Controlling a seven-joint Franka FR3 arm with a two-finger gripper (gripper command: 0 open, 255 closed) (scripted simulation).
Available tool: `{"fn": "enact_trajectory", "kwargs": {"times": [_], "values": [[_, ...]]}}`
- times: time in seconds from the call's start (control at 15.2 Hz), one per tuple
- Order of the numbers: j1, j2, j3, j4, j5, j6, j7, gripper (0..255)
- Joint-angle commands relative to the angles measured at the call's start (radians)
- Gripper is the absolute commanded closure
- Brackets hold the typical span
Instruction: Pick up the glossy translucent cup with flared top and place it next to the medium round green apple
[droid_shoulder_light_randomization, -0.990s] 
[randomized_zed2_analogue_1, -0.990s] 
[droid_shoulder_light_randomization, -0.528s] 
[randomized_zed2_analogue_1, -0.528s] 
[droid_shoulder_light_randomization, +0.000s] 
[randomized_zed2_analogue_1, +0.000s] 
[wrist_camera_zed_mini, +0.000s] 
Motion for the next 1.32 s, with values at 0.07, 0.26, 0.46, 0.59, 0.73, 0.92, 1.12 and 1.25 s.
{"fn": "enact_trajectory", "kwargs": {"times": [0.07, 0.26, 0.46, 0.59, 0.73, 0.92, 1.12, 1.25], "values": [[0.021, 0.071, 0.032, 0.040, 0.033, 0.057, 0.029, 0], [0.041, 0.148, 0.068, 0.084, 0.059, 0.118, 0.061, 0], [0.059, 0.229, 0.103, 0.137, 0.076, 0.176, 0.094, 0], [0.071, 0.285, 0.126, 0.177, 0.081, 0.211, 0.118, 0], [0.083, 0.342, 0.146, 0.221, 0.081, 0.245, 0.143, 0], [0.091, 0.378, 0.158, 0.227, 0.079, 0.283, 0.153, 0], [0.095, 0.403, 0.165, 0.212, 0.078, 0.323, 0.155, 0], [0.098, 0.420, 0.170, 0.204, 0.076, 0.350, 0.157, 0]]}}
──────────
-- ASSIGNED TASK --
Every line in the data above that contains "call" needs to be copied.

-- ANSWER TO THIS PROBLEM --
- times: time in seconds from the call's start (control at 15.2 Hz), one per tuple
- Joint-angle commands relative to the angles measured at the call's start (radians)

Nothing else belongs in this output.